WHAT TO DO:
Print exactly the lines from the one that contains "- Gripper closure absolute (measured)" through the last line of the material, both included, and leave out all pictures.

● ● ● ● ● ● ●

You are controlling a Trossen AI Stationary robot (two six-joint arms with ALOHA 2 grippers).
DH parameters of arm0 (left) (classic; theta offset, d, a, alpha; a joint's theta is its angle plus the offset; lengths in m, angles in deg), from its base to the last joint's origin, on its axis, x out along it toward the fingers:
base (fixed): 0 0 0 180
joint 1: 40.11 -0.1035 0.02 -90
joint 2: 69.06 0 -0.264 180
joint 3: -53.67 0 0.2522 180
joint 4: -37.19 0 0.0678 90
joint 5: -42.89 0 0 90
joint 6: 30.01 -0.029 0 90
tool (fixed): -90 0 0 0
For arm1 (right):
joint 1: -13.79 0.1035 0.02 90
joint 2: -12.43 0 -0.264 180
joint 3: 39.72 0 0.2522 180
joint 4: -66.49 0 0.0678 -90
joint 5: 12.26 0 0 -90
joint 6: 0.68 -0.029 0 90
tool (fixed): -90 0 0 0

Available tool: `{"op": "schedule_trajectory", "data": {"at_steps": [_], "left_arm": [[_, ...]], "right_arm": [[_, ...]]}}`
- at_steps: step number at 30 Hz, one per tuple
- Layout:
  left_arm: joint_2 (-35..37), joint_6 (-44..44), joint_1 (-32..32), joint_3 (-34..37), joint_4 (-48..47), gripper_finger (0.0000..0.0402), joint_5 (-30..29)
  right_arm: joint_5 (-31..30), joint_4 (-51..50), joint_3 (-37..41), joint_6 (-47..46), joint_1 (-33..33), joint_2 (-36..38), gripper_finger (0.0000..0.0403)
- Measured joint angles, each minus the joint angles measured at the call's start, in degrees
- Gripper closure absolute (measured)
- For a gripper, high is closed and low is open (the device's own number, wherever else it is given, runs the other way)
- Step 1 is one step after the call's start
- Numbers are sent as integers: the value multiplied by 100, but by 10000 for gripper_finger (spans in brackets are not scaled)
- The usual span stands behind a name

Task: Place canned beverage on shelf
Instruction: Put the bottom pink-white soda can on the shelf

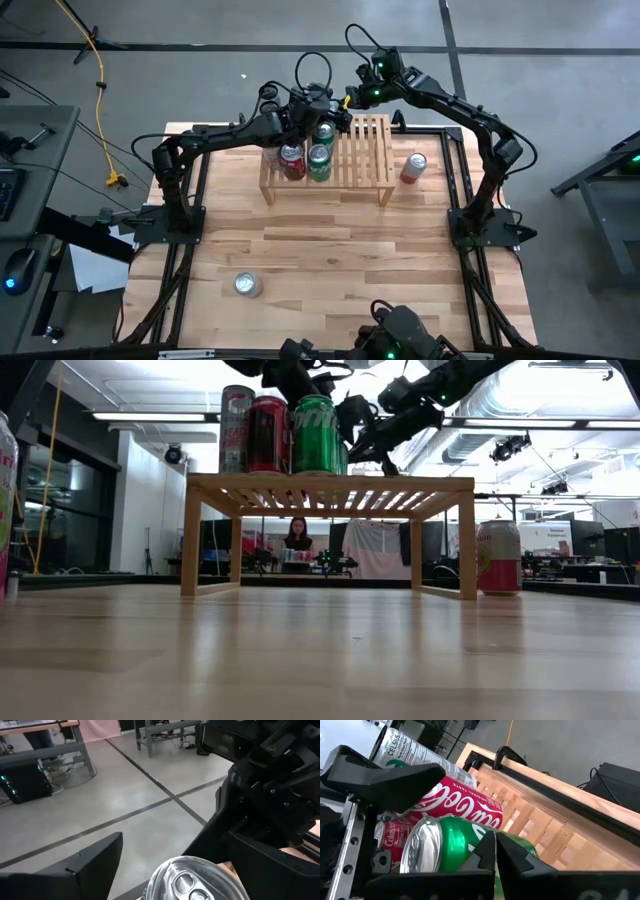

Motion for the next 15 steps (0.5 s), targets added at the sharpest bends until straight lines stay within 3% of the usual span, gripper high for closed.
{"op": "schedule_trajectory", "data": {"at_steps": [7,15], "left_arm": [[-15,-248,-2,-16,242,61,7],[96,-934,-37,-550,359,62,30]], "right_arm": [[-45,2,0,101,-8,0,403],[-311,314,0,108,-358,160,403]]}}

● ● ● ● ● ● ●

REPLY TO THE EXERCISE:
- Gripper closure absolute (measured)
- For a gripper, high is closed and low is open (the device's own number, wherever else it is given, runs the other way)
- Step 1 is one step after the call's start
- Numbers are sent as integers: the value multiplied by 100, but by 10000 for gripper_finger (spans in brackets are not scaled)
- The usual span stands behind a name

Task: Place canned beverage on shelf
Instruction: Put the bottom pink-white soda can on the shelf


Motion for the next 15 steps (0.5 s), targets added at the sharpest bends until straight lines stay within 3% of the usual span, gripper high for closed.
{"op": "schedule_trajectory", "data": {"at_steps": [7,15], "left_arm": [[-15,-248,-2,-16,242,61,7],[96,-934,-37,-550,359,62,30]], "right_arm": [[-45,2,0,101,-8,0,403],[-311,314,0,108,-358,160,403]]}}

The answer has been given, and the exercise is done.